- **What is required**
Only one span is wanted from the lines below: from the one with "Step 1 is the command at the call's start" up to and including the one with "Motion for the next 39". Copy it exactly, without images.

※ ※ ※

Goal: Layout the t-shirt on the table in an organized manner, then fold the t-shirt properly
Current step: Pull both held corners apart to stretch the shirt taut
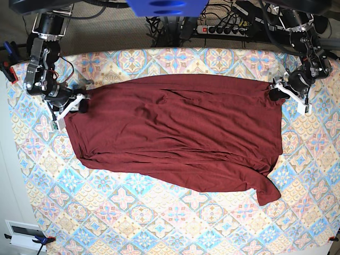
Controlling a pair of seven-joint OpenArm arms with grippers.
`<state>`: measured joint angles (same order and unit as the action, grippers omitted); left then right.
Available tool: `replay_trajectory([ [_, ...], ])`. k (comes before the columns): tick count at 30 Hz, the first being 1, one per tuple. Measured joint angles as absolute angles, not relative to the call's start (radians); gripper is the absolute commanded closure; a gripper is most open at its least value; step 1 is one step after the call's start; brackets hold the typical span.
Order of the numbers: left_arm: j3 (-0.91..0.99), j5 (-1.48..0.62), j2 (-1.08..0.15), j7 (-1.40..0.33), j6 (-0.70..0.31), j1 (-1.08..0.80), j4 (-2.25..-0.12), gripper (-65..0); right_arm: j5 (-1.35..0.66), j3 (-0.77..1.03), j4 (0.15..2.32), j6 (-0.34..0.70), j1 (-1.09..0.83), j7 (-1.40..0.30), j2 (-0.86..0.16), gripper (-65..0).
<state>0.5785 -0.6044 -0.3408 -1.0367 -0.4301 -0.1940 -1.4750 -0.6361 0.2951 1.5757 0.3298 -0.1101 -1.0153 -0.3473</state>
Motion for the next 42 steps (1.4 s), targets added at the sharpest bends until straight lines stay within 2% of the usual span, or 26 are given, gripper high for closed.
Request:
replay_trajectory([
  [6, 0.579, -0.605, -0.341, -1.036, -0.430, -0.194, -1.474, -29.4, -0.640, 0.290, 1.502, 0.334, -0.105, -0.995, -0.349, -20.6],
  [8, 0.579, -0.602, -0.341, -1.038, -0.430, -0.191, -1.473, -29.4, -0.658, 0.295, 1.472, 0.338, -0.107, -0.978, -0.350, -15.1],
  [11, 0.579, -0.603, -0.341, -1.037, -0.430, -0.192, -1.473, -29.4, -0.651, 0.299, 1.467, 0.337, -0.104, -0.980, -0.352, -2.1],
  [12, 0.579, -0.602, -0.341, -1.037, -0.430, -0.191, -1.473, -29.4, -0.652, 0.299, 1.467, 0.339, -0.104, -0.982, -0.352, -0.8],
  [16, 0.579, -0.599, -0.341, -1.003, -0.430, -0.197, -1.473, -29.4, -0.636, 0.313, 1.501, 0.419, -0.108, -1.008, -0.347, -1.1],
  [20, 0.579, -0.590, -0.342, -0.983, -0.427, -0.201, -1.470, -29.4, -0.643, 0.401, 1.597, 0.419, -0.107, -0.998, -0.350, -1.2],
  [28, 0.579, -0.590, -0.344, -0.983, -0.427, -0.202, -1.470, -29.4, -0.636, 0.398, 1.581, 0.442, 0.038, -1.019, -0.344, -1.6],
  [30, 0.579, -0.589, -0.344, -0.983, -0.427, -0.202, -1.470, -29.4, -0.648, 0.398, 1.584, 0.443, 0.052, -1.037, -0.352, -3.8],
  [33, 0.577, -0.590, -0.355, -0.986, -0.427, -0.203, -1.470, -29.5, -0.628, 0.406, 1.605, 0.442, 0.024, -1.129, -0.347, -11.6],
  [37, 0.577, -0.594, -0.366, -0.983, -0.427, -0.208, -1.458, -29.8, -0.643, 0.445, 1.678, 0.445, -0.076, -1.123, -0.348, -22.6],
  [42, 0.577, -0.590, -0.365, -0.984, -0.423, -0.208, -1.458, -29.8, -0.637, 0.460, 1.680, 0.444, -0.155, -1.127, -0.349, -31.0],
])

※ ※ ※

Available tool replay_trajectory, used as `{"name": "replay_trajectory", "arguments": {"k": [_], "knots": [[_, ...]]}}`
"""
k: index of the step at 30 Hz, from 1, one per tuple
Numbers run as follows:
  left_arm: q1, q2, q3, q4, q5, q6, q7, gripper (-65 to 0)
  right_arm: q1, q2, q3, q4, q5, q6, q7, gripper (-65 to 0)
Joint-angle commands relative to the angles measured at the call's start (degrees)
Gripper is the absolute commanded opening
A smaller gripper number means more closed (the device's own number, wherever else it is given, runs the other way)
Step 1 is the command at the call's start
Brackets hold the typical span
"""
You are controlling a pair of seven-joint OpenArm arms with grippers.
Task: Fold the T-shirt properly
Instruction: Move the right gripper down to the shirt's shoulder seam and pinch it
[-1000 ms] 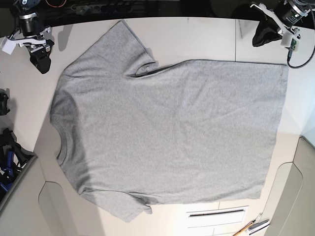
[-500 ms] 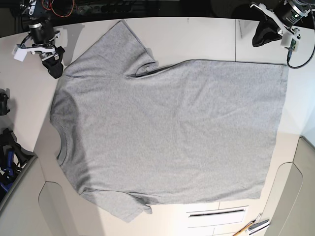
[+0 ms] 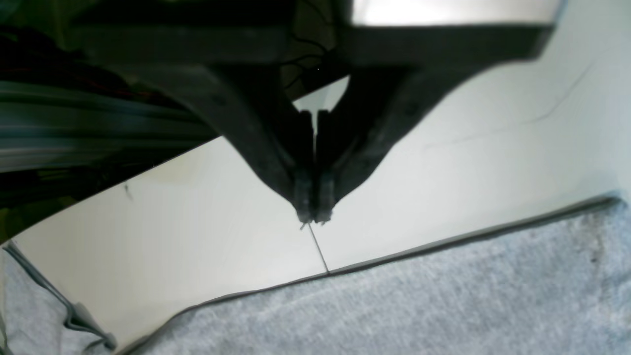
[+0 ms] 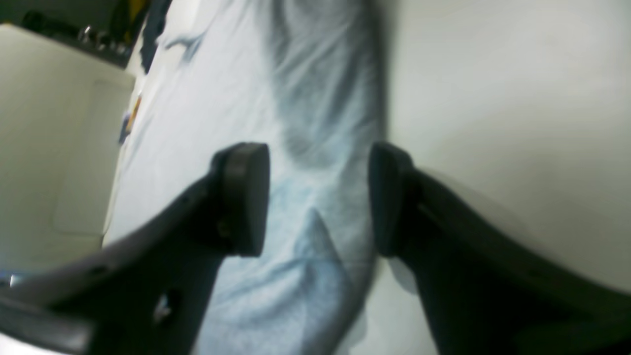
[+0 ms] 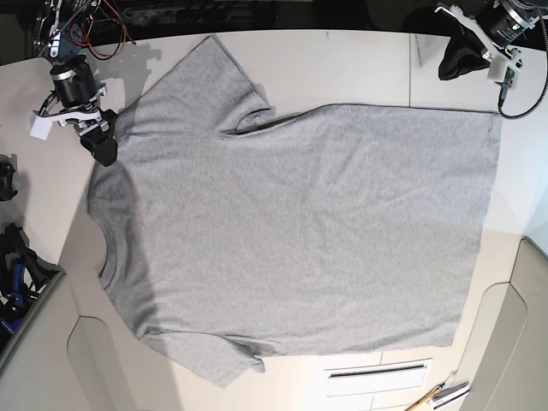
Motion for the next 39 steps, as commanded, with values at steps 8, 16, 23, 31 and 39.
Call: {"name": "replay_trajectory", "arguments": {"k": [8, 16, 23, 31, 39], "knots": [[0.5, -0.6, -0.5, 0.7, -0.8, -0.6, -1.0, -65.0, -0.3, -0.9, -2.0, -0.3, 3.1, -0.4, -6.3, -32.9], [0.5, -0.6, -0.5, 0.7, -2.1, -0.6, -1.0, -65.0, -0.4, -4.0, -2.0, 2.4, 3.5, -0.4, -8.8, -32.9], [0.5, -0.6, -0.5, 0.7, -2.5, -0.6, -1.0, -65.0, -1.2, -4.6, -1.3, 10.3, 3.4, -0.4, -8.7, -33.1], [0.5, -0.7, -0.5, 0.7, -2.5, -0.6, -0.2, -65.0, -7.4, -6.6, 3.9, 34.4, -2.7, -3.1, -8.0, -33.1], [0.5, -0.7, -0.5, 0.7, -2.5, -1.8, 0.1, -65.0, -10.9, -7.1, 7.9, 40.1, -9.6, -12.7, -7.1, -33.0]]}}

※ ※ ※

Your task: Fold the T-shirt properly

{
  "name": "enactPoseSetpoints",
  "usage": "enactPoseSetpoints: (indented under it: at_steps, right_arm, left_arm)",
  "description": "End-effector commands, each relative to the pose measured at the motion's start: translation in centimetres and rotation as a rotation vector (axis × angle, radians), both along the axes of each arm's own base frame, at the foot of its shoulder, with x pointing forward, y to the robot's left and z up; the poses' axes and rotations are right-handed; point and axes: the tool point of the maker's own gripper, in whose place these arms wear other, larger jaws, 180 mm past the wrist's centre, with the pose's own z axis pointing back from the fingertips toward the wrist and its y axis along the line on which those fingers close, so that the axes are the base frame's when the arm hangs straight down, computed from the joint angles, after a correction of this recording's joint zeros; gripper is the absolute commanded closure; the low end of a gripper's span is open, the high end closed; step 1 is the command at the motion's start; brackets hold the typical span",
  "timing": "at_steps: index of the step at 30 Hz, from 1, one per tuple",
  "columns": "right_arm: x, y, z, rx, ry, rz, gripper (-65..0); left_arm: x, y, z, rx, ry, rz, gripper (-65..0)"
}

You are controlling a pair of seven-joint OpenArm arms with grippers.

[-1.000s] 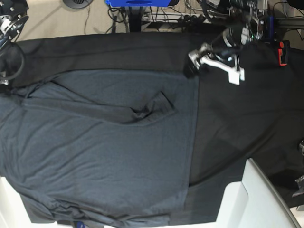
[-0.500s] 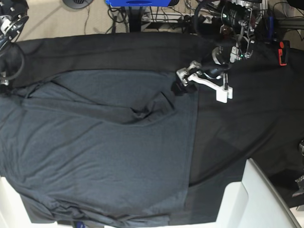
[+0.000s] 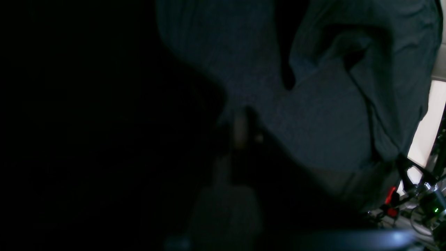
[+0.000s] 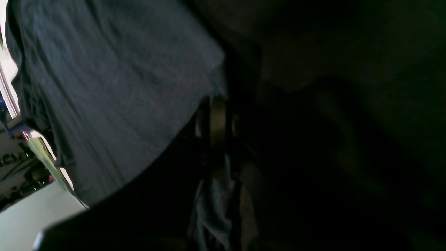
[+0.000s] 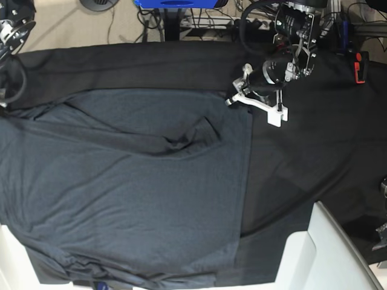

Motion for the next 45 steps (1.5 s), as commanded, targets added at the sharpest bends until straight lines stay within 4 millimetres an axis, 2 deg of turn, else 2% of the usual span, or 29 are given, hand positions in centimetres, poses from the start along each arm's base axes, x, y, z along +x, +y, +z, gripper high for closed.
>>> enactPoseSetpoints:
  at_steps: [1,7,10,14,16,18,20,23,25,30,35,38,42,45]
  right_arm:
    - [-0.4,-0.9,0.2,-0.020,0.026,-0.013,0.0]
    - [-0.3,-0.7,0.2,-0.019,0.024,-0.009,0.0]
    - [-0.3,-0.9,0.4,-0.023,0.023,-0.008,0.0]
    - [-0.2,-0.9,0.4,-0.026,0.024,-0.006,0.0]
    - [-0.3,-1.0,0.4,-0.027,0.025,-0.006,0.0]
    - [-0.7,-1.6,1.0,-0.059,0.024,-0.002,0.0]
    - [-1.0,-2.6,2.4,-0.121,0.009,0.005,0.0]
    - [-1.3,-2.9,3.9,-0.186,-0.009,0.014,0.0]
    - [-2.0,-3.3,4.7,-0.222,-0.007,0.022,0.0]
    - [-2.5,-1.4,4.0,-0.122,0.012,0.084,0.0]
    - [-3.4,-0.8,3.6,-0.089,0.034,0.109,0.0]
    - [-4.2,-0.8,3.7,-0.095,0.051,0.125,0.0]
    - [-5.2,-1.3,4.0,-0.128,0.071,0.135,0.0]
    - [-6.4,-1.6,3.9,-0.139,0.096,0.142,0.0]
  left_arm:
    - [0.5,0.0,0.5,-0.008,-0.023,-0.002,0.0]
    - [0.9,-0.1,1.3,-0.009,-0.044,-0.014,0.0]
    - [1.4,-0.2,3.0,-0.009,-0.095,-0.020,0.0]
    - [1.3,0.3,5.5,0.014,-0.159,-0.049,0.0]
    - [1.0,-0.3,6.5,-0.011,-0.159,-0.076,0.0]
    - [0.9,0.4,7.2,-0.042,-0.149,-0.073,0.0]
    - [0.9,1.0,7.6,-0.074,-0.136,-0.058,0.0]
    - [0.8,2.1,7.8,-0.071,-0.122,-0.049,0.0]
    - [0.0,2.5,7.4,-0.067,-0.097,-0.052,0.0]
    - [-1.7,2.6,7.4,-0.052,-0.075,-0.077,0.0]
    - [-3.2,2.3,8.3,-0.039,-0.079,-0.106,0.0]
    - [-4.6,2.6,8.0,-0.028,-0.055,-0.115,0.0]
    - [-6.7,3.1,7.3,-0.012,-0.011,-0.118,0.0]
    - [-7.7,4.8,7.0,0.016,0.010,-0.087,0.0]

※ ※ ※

- **Answer section**
Step 1 is the command at the call's start
Brackets hold the typical span
"""
You are controlling a pair of seven-joint OpenArm arms with grippers.
Task: Fold the T-shirt properly
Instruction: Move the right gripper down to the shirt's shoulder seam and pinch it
[-1000 ms] 
[-500 ms] 
[+0 ms] 
[+0 ms] 
[+0 ms] 
Motion for the next 39 steps, as commanded, with values at steps 8, 16, 23, 31 and 39.

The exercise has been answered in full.